Question

Which of the following polynomials has solutions that are not real numbers?

A)x^2-6x+3
B)x^2+4x+3
C)-x^2-9x-10
D)x^2+2x+3

Answer 1

D)
`x^(2) + 2x + 3`.

Explanation:

All four polynomials are quadratic, meaning that the highest power of the unknown
`x` in the equation is two.

The sign of the quadratic discriminant,
`\Delta`, is a way to tell if a quadratic polynomial comes with non-real solutions.

There are three cases:

• 
  `\Delta > 0`. The quadratic discriminant is positive. There are two real solutions and no non-real solution. The two solutions are different from each other.
• 
  `\Delta = 0`. The quadratic discriminant is zero. There is one real solution and no non-real solution.
• 
  `\Delta <0`. The quadratic discriminant is negative. There is no real solution and two non-real solutions.

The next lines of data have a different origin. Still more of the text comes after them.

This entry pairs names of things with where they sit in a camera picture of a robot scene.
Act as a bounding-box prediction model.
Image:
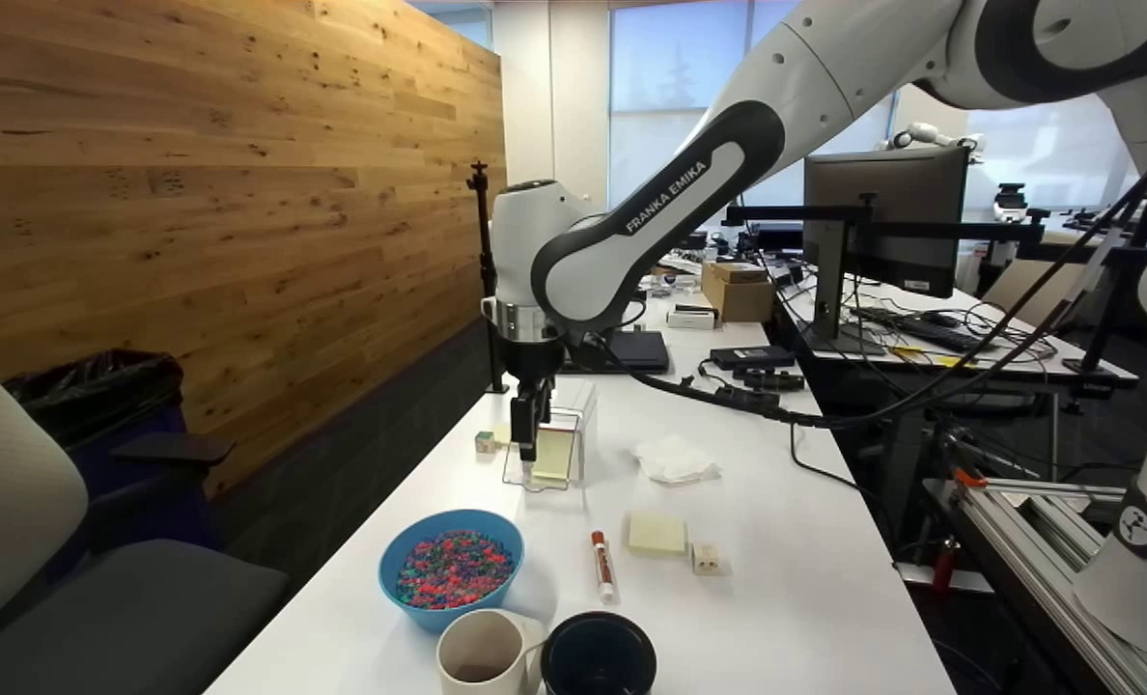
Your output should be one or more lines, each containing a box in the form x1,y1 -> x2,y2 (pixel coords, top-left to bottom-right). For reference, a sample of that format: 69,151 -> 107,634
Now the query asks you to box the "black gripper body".
503,335 -> 563,404

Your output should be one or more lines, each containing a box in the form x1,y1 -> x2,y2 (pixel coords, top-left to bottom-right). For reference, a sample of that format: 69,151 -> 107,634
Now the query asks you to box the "clear acrylic drawer box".
503,377 -> 600,495

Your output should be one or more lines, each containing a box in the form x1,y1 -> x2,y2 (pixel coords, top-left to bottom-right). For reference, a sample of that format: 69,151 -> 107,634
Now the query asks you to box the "yellow sticky note pad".
531,428 -> 575,487

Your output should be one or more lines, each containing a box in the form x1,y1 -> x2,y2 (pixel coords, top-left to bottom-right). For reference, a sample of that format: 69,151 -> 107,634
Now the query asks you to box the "black laptop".
563,327 -> 674,377

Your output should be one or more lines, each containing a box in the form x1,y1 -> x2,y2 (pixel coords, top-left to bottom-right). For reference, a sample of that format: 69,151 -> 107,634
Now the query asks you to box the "crumpled white tissue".
633,434 -> 722,489

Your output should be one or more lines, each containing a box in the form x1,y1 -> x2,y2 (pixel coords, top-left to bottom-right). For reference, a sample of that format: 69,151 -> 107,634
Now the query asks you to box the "black tripod stand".
463,157 -> 516,398

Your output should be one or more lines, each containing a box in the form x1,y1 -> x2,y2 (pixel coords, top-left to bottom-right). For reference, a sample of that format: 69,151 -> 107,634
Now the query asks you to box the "white foam block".
628,511 -> 693,561

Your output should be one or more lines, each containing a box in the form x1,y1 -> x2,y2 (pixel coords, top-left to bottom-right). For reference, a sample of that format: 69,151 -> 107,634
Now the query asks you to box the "blue bowl with colourful beads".
375,505 -> 531,639

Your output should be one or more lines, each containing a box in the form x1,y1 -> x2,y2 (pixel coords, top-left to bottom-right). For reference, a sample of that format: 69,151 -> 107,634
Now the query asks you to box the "small cream wooden block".
684,536 -> 733,578

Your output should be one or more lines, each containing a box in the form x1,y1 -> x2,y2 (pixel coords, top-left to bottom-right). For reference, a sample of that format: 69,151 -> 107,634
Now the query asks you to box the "cardboard box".
701,260 -> 782,323

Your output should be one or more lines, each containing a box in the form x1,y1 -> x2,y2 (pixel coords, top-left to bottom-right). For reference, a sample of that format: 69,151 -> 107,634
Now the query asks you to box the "black power adapter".
709,343 -> 808,419

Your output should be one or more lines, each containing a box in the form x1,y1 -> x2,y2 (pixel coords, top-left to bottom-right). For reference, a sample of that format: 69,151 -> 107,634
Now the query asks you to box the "cream ceramic mug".
433,607 -> 550,695

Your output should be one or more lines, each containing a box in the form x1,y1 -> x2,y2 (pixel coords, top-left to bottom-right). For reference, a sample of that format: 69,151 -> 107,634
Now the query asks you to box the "dark teal mug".
536,607 -> 661,695

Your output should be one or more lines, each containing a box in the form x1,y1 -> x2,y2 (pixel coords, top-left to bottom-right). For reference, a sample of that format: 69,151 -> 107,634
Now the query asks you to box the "black computer monitor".
799,142 -> 974,302

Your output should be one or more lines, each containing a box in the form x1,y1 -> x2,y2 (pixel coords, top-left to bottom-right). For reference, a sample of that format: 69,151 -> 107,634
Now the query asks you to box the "black keyboard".
854,305 -> 989,357

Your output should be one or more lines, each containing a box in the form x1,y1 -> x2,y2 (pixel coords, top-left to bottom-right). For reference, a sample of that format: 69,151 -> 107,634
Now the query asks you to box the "black trash bin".
0,347 -> 234,545

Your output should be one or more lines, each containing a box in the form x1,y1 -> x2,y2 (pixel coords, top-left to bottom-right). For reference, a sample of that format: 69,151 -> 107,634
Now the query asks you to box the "grey office chair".
0,331 -> 295,695

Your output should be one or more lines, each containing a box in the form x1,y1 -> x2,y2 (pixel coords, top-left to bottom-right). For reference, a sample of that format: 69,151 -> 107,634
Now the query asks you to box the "beige chair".
980,255 -> 1109,331

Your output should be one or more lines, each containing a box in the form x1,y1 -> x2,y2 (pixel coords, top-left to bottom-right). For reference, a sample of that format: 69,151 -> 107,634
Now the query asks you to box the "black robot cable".
631,114 -> 1147,438

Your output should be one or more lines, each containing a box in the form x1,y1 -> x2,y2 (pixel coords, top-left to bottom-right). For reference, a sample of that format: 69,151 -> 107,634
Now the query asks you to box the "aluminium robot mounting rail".
924,473 -> 1147,695

How to find the quadratic discriminant?

If the equation is in this form:

`a \; x^(2) + b\;x + c = 0`,

where a, b, and c are real numbers (a.k.a. "constants.")

Quadratic discriminant:

`\Delta = {b^(2) - 4\;a\cdot c}`.

Polynomial in A:

`x^(2) - 6x + 3 = 0`.

• 
  `a = 1`.
• 
  `b = -6`.
• 
  `c = 3`.

`\Delta = b^(2) - 4 \;a\cdot c = (-6)^(2) - 4* 1* 3 = 36 - 12 = 24`.

`\Delta > 0`. There will be no non-real solutions and two distinct real solutions.

Try the steps above for the polynomial in B, C, and D.

• B):
  `\Delta = 4`. Two distinct real solutions. No non-real solution.
• C):
  `\Delta= 41`. Two distinct real solutions. No non-real solution.
• D):
  `\Delta = -8`. No real solution. Two distinct non-real solutions.